The meditation meeting was a small one today, as our regular attendees are almost all on vacation or otherwise engaged. Robert and Lynne N drove in from Lexington to join us, however, so we did not meditate alone! We had a most refreshing silent meditation after a good talk around the circle.
Robert is very much into dreams and we have a forum member, “soup,” who has been trying to generate a dream forum on our forums, so I encouraged him to begin posting his dreams there. It was quite synchronistic as he had wanted to do more dream work for some time but did not have the discipline to do so all by himself. Working with soup should help him to do this, and it will give her feedback as well.

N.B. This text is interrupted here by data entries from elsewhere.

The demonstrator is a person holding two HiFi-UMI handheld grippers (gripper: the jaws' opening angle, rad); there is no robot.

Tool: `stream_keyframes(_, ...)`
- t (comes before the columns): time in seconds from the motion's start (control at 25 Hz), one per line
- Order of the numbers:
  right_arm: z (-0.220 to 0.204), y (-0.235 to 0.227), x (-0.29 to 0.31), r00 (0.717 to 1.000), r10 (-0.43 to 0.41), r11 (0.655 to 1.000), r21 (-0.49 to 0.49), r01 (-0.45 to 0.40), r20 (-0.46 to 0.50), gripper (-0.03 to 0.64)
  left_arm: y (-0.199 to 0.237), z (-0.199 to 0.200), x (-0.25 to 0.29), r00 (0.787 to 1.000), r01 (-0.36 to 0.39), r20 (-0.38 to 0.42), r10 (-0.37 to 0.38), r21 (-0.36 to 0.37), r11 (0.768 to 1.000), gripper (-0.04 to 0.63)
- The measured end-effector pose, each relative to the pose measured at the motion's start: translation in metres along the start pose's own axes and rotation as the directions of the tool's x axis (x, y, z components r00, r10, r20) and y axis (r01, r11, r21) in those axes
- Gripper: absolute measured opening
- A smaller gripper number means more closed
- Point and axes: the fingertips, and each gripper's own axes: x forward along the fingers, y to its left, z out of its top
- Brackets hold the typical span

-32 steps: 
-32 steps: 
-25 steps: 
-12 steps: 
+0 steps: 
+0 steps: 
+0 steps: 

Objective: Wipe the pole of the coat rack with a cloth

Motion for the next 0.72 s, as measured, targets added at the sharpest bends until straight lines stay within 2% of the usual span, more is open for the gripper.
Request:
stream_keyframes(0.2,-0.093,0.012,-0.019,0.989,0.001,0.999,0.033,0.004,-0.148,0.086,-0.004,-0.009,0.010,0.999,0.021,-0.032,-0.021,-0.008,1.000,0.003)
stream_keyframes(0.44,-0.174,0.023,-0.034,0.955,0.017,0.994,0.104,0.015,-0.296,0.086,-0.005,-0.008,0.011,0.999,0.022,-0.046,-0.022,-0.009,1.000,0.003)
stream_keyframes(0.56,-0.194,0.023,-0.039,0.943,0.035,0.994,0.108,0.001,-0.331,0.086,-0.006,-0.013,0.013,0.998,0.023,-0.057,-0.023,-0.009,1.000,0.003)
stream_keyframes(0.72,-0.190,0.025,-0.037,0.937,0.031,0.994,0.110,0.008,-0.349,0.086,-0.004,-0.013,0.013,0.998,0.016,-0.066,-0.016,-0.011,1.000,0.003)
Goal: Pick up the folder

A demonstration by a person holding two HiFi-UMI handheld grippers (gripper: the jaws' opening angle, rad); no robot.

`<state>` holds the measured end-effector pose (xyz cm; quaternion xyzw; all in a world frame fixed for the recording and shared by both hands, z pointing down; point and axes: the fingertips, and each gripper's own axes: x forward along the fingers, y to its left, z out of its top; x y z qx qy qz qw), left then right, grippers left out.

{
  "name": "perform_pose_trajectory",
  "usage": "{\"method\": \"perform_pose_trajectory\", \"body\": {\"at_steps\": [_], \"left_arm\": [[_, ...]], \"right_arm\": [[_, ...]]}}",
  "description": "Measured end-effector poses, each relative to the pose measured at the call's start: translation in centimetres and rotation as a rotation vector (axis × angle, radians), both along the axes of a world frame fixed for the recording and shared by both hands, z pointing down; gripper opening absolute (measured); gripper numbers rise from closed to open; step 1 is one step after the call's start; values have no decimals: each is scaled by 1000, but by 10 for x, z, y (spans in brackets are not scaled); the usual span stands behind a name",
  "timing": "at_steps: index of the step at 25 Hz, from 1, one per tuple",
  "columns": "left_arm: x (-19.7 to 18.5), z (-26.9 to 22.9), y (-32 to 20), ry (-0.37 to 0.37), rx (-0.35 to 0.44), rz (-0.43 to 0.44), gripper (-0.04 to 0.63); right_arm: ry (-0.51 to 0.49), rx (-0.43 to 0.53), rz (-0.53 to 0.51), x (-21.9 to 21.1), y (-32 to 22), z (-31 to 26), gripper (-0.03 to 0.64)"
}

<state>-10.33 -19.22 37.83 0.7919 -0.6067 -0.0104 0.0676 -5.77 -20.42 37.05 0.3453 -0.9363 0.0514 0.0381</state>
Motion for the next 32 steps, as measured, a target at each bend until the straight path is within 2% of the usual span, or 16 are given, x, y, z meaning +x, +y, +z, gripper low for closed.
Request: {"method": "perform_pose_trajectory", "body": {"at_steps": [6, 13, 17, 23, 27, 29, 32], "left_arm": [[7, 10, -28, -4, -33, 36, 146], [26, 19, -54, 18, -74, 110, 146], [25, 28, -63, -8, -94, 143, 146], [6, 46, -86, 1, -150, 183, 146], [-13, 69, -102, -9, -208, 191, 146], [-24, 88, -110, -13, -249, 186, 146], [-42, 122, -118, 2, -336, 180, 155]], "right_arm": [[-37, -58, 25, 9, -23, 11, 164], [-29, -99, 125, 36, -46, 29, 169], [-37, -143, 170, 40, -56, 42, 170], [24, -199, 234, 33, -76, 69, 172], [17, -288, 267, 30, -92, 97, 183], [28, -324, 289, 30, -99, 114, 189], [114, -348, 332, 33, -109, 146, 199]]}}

I cannot say enough kind words about Jim McCarty’s help. Talking with Jim is a soul’s balm for me. I can lay a pattern out for him and he can look at it with an eye to finding solutions and also to offering simple support and both skills are markedly advanced in his personality. I could not possibly have a better life partner. I do adore that man! He covered himself with glory before bedtime by sewing the needed buttons on my “new” choir robe, which is actually a very old soldier! Now I do not need the safety pin! I am all set.
September 26, 2005
Having sung my first service at St. Luke’s yesterday, I immediately got snagged by one of those choir-related duties traditional to all parish chancel groups: a funeral. It is natural for a parish to need a choir for funerals and weddings, at the parishioners’ request.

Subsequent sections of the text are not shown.